→ **WHAT THIS TASK INVOLVES**
In the data below, find the line with "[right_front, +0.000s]" and output it along with every later line, exactly, but not the pictures.

→ **DATA PROVIDED**
== == ==
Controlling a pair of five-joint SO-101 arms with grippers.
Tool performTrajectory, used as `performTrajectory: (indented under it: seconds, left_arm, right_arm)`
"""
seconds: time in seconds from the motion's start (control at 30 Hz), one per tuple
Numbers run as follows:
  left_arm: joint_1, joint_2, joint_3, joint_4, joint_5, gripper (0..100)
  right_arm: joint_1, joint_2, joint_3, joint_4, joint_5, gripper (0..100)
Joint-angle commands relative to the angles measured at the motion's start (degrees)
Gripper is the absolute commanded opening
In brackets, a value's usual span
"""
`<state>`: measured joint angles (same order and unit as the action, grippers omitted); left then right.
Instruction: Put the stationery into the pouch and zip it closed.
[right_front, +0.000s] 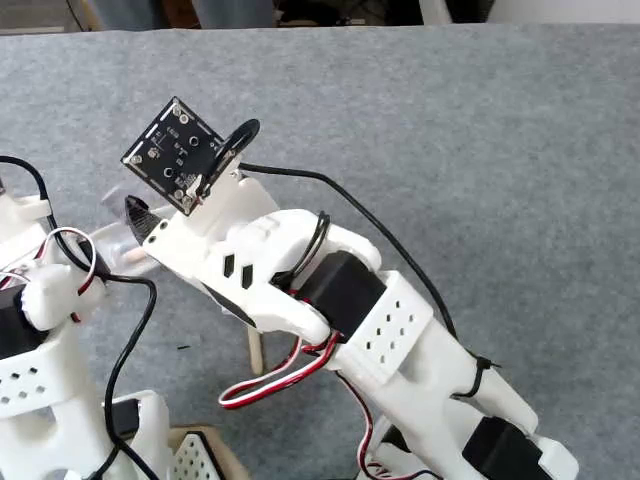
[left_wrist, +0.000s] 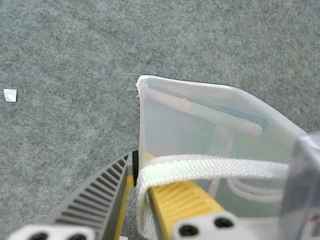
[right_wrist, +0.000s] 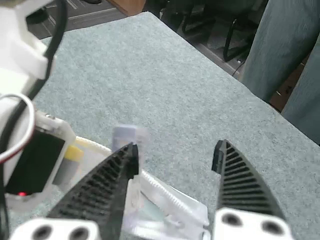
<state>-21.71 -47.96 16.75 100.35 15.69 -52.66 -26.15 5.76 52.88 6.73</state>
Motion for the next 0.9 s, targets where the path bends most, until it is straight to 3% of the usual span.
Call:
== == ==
→ **EXERCISE RESULT**
[right_front, +0.000s] 
[left_wrist, +0.000s] 
[right_wrist, +0.000s] 
<state>-21.71 -47.96 16.75 100.35 15.69 -52.66 -26.15 5.76 52.88 6.73</state>
Motion for the next 0.9 s, targets where the path bends most, until it is straight to 3% of the usual span.
Call:

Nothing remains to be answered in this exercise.